- **Problem description**: From the entries below, retype only the lines from the one with "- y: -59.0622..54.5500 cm" through the one with "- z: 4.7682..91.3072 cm", exactly as written.

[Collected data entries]
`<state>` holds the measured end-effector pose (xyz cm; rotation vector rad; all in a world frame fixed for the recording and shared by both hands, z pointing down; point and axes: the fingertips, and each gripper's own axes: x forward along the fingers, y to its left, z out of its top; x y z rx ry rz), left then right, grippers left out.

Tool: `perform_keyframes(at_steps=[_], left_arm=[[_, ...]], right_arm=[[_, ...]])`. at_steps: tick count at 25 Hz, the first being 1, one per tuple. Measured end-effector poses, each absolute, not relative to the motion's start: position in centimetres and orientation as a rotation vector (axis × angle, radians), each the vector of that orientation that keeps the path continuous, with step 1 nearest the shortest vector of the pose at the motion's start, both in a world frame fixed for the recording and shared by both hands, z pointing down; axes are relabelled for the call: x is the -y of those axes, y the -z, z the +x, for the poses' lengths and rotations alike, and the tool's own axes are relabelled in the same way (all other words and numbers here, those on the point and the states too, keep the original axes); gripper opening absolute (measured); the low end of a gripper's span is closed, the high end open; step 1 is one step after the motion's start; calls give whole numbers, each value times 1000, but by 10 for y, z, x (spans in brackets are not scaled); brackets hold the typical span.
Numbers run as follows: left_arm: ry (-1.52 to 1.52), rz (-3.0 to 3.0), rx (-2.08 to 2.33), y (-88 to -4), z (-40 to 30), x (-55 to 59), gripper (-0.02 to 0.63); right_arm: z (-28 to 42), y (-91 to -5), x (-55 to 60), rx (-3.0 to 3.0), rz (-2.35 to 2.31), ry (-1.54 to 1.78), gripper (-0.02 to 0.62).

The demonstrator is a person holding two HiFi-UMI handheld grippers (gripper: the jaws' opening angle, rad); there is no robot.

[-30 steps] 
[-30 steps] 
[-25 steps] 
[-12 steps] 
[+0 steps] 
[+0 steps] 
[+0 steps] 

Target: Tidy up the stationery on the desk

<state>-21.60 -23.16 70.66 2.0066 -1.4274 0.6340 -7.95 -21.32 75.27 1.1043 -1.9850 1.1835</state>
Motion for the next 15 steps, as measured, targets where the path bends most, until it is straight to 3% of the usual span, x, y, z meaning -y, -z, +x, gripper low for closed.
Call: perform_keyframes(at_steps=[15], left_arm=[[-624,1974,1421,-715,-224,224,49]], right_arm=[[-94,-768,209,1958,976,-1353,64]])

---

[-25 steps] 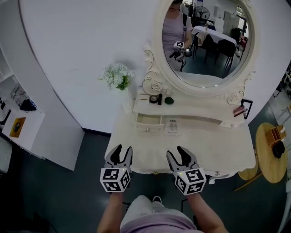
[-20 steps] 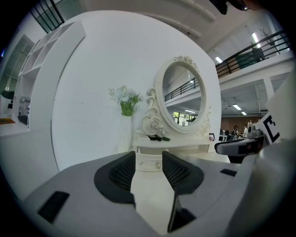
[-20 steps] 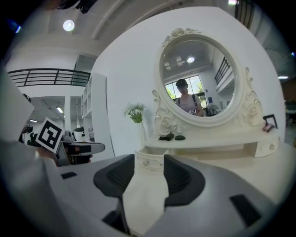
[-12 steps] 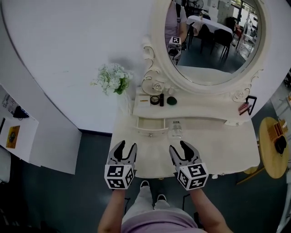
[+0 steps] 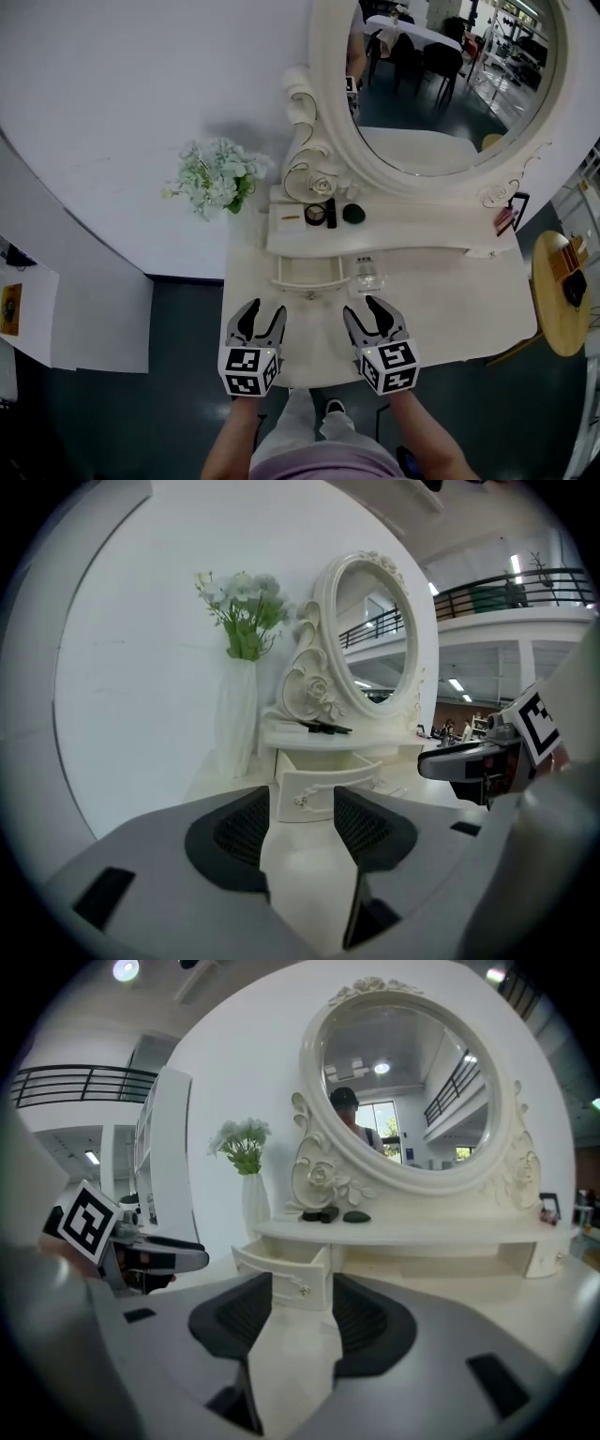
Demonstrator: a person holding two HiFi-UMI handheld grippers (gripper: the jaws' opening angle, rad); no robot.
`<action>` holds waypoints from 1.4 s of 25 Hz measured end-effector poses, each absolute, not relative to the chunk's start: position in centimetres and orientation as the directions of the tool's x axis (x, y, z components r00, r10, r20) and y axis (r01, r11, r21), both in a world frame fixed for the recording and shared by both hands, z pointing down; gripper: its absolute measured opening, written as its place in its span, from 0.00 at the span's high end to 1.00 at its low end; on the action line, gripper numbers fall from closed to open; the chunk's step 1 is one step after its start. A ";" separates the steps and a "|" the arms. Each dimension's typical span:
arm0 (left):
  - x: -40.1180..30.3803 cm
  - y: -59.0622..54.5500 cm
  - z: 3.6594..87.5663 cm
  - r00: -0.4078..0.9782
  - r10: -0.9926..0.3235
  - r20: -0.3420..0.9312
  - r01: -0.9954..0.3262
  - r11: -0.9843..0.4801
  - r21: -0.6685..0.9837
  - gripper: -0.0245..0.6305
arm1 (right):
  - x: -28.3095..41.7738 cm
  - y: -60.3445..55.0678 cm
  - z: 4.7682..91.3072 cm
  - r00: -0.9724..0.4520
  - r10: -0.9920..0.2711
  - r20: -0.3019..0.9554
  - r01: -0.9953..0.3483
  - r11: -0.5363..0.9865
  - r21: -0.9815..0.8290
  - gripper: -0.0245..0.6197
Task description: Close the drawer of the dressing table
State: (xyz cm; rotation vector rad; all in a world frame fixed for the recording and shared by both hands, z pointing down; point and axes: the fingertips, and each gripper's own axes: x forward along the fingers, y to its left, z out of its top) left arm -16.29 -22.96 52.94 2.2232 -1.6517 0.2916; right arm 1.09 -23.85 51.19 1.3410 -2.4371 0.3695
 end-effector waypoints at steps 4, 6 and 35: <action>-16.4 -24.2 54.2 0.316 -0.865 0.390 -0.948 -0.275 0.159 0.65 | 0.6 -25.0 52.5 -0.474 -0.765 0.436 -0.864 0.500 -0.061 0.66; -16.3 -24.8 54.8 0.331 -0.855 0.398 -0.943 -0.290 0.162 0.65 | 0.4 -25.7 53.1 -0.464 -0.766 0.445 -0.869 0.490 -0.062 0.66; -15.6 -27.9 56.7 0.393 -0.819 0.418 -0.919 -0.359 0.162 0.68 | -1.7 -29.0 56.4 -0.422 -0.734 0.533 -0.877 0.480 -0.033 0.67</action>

- **Task answer**:
  - y: -59.0622..54.5500 cm
  - z: 3.6594..87.5663 cm
  - r00: -0.4078..0.9782
  - r10: -0.9926..0.3235
  - r20: -0.3420..0.9312
  - r01: -0.9954..0.3262
  - r11: -0.9843..0.4801
  - r21: -0.6685..0.9837
  - gripper: -0.0245..0.6305
arm1 (right):
  - x: -28.3095..41.7738 cm
  - y: -60.3445..55.0678 cm
  - z: 4.7682..91.3072 cm

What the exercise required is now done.